|Applies To||RSA Product Set: ClearTrust|
RSA Product/Service Type: Access Manager
RSA Version/Condition: 6.x
RSA Product/Service Type: Access Manager Agent
RSA Version/Condition: 4.9, 5.0
The following symptoms are seen:
Unable to create token
|Cause||Typically these error messages appear as expected behavior, and can be ignored.|
More information on cookie decryption errors
All ClearTrust cookies are encrypted with an encryption key that is changed on a periodic basis. The frequency of key creation is determined by the cleartrust.keyserver.session_key_life setting in the keyserver.conf file. By default, this value is 30 minutes. The keyserver holds 14 old keys in a first-in first-out buffer. Once created, the key is held in that buffer for a period determined by the cleartrust.keyserver.token_lifetime which is one hour by default.
If a new key is created every 30 minutes, and held in this buffer for one hour, this means that old keys are retained, on average, for 1 1/2 hours. Testing and internal logic shows that it is actually greater and is actually two hours (see note #2).
With these numbers the buffer usually has three to four keys in it after it has been up for few hours and maintains that number while the site is up. The newly created key is used for both encryption and decryption while the older keys are used just for decryption.
ClearTrust-encrypted cookies are presented to the client web browsers and are stored in the browser for as long as the browser session is active by default (they can be persisted). These cookies are updated if the user access a web page; but if the user's browser is inactive, the cookies maintained by the web browser are not updated.
Users who are inactive are normally required to re-authenticate based on the value of the cleartrust.agent.idle_timeout (default is 15 minutes). If a user presents with a cookie, it is decrypted, and the last touch time is read. If the cookie is older than 15 minutes, the user is asked to re-authenticate.
Once the key expires after two hours, it is dropped from the buffer. Any token/cookie encrypted by that key cannot be decrypted and generates one of the token errors below, depending on the version used:
Unable to extract session information from token. Authorization server returned: 15
That is usually the case for sessions that are left open and idle for greater than two hours. For example. this is common if a user leaves their session open at the end of the day and then tries to resume working the following morning. At that point, the user will be forced to reauthenticate. In this case, instead of logging a user idle event, the aserver will log the cookie decryption event error.
The quantity of cookie decryption errors in the log files is not a one-to-one correspondence with the number of users being asked to authenticate. Cookies are presented to the web server for each element of a web page and each cookie will cause an error message in the log file. The cookies will be presented to the server during the display of the logon page itself. This means when a user presents with an old browser session, they may see a dozen or so messages logged for each event. In newer versions of the product features were added to reduce the redundant error messages.

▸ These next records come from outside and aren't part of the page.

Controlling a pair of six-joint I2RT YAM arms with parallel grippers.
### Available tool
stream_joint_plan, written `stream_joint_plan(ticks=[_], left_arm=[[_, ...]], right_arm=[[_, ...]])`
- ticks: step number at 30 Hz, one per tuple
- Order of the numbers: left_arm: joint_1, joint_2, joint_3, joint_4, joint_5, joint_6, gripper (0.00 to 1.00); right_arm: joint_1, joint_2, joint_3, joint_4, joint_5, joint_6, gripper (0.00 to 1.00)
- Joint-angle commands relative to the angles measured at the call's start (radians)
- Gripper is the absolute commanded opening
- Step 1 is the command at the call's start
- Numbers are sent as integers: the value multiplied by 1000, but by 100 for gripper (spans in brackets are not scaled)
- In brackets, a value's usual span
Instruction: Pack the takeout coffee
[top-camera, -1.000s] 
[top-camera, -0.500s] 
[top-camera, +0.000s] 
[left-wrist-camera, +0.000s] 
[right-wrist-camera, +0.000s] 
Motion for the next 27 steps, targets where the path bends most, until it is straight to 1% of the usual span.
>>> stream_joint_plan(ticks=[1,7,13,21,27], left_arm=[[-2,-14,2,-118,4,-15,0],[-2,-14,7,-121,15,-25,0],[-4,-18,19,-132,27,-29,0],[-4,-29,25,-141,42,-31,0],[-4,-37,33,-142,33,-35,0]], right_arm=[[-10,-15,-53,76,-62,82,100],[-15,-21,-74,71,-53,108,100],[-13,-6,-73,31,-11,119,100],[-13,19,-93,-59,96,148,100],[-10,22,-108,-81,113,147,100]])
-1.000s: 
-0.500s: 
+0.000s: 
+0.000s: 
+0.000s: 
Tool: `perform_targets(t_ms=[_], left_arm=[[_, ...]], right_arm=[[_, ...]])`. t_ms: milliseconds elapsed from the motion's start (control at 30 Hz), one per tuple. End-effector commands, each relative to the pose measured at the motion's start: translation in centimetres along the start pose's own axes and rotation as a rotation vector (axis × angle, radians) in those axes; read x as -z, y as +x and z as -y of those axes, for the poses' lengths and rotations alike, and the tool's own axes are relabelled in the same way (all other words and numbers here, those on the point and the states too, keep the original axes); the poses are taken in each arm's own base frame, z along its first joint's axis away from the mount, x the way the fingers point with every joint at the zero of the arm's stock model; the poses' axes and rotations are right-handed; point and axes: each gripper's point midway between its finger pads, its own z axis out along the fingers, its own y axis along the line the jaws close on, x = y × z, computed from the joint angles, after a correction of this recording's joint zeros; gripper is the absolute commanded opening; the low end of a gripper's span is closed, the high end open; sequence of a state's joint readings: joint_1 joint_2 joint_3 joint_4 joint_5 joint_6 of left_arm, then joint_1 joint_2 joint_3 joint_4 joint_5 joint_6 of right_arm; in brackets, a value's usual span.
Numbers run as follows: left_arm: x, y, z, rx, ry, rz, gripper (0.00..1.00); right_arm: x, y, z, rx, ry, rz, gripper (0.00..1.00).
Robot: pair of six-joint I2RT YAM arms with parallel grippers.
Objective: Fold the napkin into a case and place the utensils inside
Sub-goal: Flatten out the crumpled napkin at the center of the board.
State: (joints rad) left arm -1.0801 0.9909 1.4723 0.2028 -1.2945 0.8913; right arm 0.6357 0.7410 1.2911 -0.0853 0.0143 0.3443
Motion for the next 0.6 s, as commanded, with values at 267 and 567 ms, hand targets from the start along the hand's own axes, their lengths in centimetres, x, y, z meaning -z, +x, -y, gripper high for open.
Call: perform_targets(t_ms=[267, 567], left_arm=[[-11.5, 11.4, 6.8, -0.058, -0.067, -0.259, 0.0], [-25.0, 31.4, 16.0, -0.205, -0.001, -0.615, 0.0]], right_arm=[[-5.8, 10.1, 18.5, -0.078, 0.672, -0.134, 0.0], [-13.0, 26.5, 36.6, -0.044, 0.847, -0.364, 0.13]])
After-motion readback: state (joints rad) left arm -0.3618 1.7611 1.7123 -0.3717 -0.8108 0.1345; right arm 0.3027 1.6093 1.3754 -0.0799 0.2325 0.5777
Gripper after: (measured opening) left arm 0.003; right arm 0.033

In specific instances if this error is noted in increased frequency, the error may indicate a problem with keyserver synchronization. In these instances the error message is associated with authenticated users being prompted for reauthentication before the idle timeout period. This problem may occur when more than one aserver is in use, and the aservers are unable to retrieve new keys from their keyserver, or the keyservers are not in sync. Look to the aserver and keyserver logs. Restart the aservers and keyserver so that you know they are in sync.
Also see articles:
As of hot fix 220.127.116.11, the agent log file message has been changed from <critical> to <warning> level for this error.
The keyserver starts counting the keys after the encryption key has moved down a slot in the table so it's always 1+ the ratio of the two numbers and then there is potentially and extra one as it creates the keys on even boundaries ( i. e., 1/2, 1, 1 1/2), so when we check again at 1 1/2, there may be a delay and by the time we check a fourth has already been created. It is ratio of keys +2 times the key life.
This solution supercedes solution 000021220.